If I were near Italy, in this price bracket, I'd be looking at:

-Barrett (have some good-looking Blake/Rapid on their site for 470 EUR incl VAT. And the top end are ~ 500 USD before tax. I don't get why SF's EU members seem to ignore Barrett; many elegant, well-made Blake/Rapids at reasonable prices. Taken purely as a construction method, Blake/Rapid with a midsole easily beats GYW. And they have stores in Paris and Moscow.)

-Franceschetti (plenty of Blake/Rapids for under 500 EUR excl tax. Don't get why US/Can members rave about 1K+ USD GYW or Blake Santonis or SF Tramezzas etc when Franceschetti offers basically just as good for half or even less at retail. True, F don't do Santoni's hand-painting. But you are paying a lot for that and S's North American distribution...) (Franceschetti also make the W. Gibbs and Lendvay & Schwarcz labels.)

-De Tommaso (have what they claim to be a hand-welted semi-brogue on their website for 350 EUR. Could just be Blake/Rapid with a midsole, but seems clearly a well-made shoe.)

-Romano Martegani/Cortina (website doesn't seem to list any of their ~500 EUR incl tax shoes as Blake/Rapid, just Blake. The shoes shown are thin-soled. But that could be a misprint: Blake/Rapid can be done without a midsole; and RM were well thought of here for their Blake/Rapids 10 years back.
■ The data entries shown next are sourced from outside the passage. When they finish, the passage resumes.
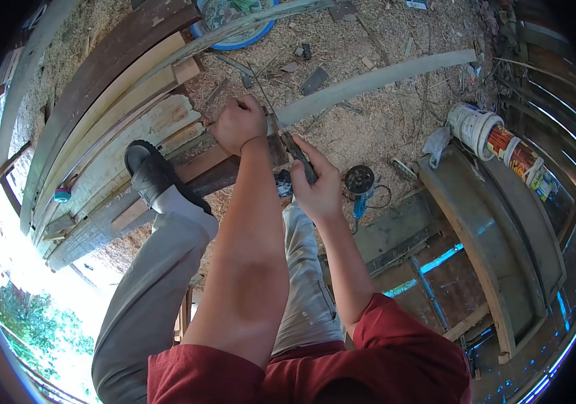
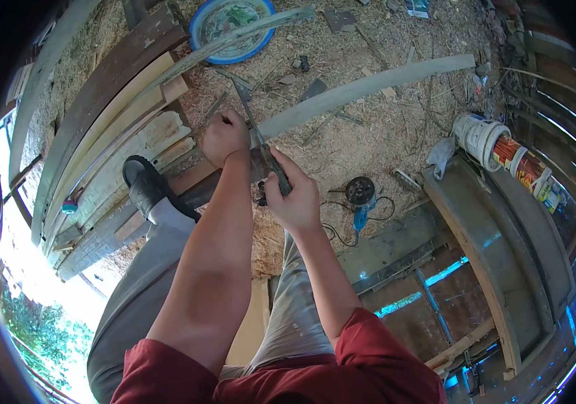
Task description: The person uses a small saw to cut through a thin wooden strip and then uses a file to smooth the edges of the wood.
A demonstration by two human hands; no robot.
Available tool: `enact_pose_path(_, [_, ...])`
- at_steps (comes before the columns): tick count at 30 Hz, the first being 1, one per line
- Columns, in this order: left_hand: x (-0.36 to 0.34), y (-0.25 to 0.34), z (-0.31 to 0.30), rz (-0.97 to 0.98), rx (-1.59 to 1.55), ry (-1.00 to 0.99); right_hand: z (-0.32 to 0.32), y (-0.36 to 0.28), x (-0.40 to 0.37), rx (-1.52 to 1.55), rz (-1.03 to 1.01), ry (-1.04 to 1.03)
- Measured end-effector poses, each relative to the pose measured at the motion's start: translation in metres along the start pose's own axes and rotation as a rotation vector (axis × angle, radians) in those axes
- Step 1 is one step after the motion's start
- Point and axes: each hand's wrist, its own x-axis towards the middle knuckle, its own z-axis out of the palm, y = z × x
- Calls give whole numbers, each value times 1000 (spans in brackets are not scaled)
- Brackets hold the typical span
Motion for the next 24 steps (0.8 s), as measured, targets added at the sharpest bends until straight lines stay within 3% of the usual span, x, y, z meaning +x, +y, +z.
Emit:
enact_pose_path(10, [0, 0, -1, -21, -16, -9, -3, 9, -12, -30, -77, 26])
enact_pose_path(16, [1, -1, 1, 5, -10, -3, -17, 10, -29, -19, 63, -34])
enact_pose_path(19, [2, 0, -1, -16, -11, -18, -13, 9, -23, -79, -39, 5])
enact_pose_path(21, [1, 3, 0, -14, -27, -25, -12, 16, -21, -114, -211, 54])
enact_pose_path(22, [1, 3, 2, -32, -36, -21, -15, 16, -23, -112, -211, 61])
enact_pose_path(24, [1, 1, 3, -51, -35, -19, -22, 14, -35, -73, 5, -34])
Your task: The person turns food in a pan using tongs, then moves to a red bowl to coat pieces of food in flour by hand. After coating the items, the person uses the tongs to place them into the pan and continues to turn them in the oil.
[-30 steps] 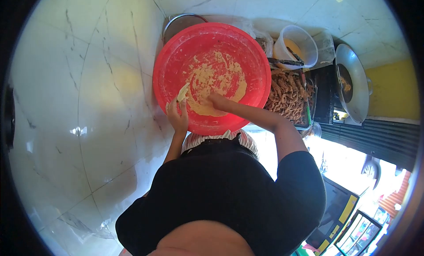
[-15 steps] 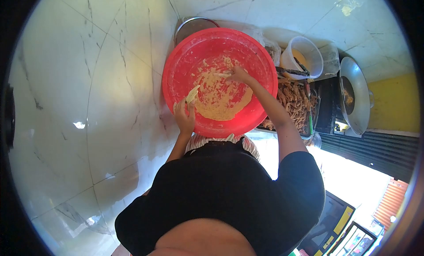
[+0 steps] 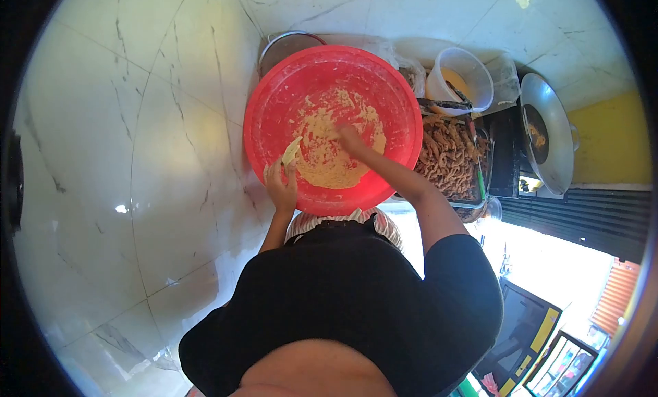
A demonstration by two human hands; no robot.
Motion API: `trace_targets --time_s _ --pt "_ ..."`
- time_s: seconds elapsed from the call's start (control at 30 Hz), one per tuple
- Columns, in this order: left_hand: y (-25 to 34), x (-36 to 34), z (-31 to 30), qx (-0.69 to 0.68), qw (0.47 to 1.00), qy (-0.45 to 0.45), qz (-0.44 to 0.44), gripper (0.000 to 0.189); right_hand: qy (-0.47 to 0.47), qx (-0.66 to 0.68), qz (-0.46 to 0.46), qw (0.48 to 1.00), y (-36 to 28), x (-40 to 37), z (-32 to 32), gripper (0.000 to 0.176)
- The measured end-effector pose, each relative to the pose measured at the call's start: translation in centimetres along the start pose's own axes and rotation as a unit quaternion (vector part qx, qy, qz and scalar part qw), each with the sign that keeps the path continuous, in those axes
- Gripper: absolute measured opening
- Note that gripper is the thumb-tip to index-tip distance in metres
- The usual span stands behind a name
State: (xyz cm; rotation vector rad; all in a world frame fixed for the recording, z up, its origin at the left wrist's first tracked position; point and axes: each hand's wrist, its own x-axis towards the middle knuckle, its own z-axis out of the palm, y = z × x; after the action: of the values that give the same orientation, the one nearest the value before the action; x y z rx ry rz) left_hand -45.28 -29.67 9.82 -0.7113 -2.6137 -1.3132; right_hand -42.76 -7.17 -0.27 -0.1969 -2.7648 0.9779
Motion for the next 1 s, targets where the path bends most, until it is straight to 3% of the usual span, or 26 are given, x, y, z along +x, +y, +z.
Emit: trace_targets --time_s 0.03,0.07,0.13,0.27,0.33,0.4,0.47,0.5,0.57,0.7,0.77,0.83,0.9,0.93,1.0 --pt "-0.1 0.0 0.0 0.001 1.000 0.003 0.000 0.032 -0.060 0.195 0.016 0.979 -0.9 -0.4 1.0 0.015" --pt "-0.1 0.0 0.0 0.000 1.000 0.002 0.000 0.032 -0.118 0.382 0.031 0.916 -1.2 -1.0 2.3 0.020" --pt "-0.3 0.0 0.1 0.004 1.000 0.002 0.000 0.033 -0.137 0.061 -0.085 0.985 -0.7 -2.9 5.4 0.024" --pt "-0.2 0.1 0.0 0.003 1.000 -0.005 -0.006 0.033 -0.215 0.079 -0.073 0.971 -3.3 -3.3 4.6 0.016" --pt "0.0 0.0 0.0 -0.004 1.000 0.015 -0.003 0.033 -0.222 0.140 0.051 0.963 -3.8 -0.7 3.0 0.013" --pt "-0.2 0.0 0.0 -0.003 1.000 0.010 -0.008 0.033 -0.163 0.125 0.170 0.964 -4.8 2.1 0.2 0.014" --pt "-0.2 -0.1 0.0 -0.002 1.000 0.004 -0.011 0.033 0.025 0.085 0.112 0.990 -2.6 3.2 0.7 0.014" --pt "-0.2 0.0 0.0 -0.003 1.000 0.009 -0.005 0.033 0.025 0.085 0.113 0.990 -1.6 3.7 1.2 0.014" --pt "-0.1 0.0 -0.1 -0.002 1.000 0.014 -0.001 0.032 0.152 -0.063 0.071 0.984 0.4 4.2 2.8 0.016" --pt "-0.4 -0.1 -0.1 -0.009 1.000 -0.003 -0.010 0.032 0.127 -0.031 0.049 0.990 1.5 3.3 5.2 0.017" --pt "-0.6 0.0 0.0 -0.014 1.000 -0.010 -0.011 0.032 0.018 0.012 -0.011 1.000 -1.2 1.9 4.7 0.019" --pt "-0.4 -0.1 0.0 -0.013 1.000 0.006 -0.005 0.032 -0.055 0.056 -0.146 0.986 -2.0 0.1 6.3 0.011" --pt "-0.3 -0.1 -0.1 -0.016 1.000 0.002 -0.007 0.032 -0.139 0.042 -0.143 0.979 -2.7 -2.7 7.4 0.010" --pt "-0.3 0.0 -0.1 -0.019 1.000 -0.001 -0.009 0.032 -0.139 0.042 -0.143 0.979 -3.2 -3.3 7.1 0.010" --pt "-0.3 -0.1 -0.1 -0.014 1.000 0.007 -0.001 0.031 -0.278 0.003 -0.035 0.960 -3.7 -4.1 5.8 0.009"
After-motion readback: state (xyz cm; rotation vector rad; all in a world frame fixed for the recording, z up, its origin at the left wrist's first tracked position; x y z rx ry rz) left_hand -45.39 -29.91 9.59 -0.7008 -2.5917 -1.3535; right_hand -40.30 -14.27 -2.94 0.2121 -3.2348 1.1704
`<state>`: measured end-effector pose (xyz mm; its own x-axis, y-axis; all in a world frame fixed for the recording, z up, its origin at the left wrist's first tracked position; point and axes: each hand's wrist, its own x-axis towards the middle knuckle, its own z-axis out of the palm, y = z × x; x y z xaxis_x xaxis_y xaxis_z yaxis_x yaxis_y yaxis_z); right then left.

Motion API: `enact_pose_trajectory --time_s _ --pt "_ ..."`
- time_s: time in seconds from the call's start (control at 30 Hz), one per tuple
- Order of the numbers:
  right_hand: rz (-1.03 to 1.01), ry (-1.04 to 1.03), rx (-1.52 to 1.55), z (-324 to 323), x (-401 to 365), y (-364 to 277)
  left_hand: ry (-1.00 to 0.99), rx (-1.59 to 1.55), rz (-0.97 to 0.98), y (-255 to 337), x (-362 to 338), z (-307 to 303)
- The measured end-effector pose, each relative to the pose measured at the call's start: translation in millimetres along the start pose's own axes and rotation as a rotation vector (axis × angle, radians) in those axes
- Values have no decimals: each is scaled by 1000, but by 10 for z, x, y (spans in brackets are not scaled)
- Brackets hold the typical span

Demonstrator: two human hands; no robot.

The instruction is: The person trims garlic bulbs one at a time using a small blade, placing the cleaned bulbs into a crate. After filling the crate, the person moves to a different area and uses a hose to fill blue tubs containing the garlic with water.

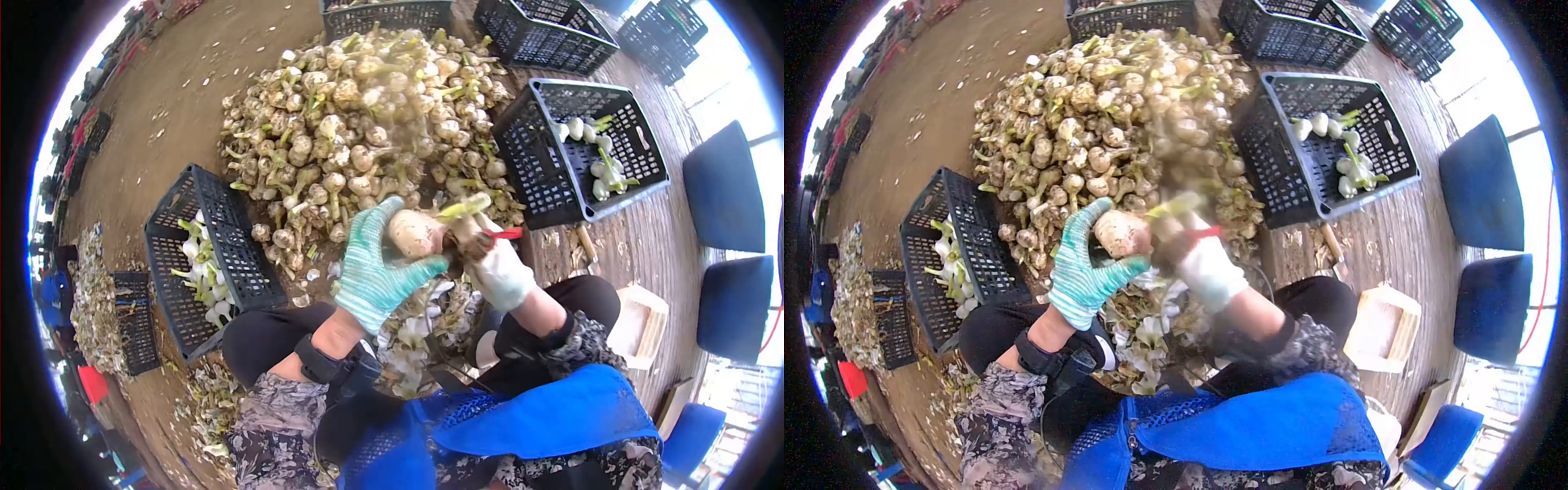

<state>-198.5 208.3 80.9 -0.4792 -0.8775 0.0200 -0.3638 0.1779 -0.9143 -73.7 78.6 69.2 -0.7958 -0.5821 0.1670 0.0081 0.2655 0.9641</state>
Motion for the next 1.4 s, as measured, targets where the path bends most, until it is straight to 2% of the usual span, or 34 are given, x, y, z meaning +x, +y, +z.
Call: enact_pose_trajectory --time_s 0.03,0.07,0.1,0.13,0.23,0.33,0.37,0.43,0.47,0.53,0.6,0.63,0.67,0.7,0.77,0.8,0.83,0.87,0.9,0.93,0.97,1.0,1.03,1.07,1.13,1.17,1.27,1.3,1.33,1.4 --pt "-116 3 -471 -23 -1 -13 2 172 100 83 9 -6" --pt "-9 61 -142 35 15 25 9 342 204 129 18 -10" --pt "72 153 196 92 34 46 38 372 235 129 20 -4" --pt "261 178 549 96 83 15 54 395 264 125 22 -1" --pt "119 227 441 61 136 41 87 441 315 107 9 4" --pt "221 117 451 -70 136 -117 75 338 341 158 35 -9" --pt "122 95 517 -47 136 81 74 297 302 182 37 -8" --pt "127 27 657 -20 195 395 77 344 398 194 55 15" --pt "147 28 659 -41 136 413 81 368 447 195 61 26" --pt "187 29 664 -105 94 61 20 299 419 190 61 71" --pt "335 31 949 -102 85 54 3 309 371 146 46 89" --pt "293 137 818 -33 108 81 33 149 270 168 48 118" --pt "249 242 688 46 134 118 -117 -267 -29 135 80 63" --pt "-210 325 122 64 133 137 -268 -677 -333 97 142 -46" --pt "-226 276 87 82 158 171 30 -853 -618 131 144 112" --pt "-237 242 68 84 177 177 31 -878 -644 135 157 109" --pt "194 -63 859 -17 95 148 36 -906 -669 134 184 102" --pt "339 -62 1102 -49 106 207 40 -934 -694 129 212 94" --pt "488 -57 1341 -72 155 270 -76 -926 -702 56 240 27" --pt "642 -47 1579 -88 205 320 -62 -891 -689 22 224 59" --pt "317 -78 1072 -72 165 340 -52 -855 -678 18 200 123" --pt "70 28 541 -60 150 253 -48 -816 -670 28 178 165" --pt "74 61 468 -98 144 187 -277 -839 -728 15 151 78" --pt "75 92 395 -127 148 143 -194 -736 -561 39 115 127" --pt "-61 117 308 -153 135 42 -17 -531 -229 95 42 259" --pt "-128 129 264 -154 128 20 10 -521 -222 120 53 226" --pt "-418 23 84 -312 149 82 -205 -739 -425 293 160 7" --pt "-297 20 240 -280 82 145 -320 -871 -493 123 183 -13" --pt "-177 35 412 -249 16 208 -450 -944 -639 232 171 -101" --pt "-11 52 761 -214 -56 230 -521 -955 -647 208 158 -128"
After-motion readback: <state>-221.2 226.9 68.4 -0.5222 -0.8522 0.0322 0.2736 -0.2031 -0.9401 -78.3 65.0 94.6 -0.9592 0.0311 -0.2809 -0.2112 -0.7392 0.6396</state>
And they offer a MTM service for a slight upcharge.)

If I were near Singapore, I'd be looking at CNES. Attractive good-quality hand-welteds for under 500 USD all-in.

Also quite useful would be a "Top-quality 500-900 USD (less tax)" thread. This is where things get really interesting. And it's where I think many SF shoe addicts would like to be. You get hand-welted, hand-soled MTOs from several Budapest makers; MTM hand-welted from Chinese makers like BW or (I think) Mexican makers like Amareto or Rhoncus; hand-welted MTO from Oct. 10th; Argentum welt by Meccariello; or high-quality hand-welted MTO from Winson; those going up against C&J Handgrade, Testoni, Alden, some Santoni...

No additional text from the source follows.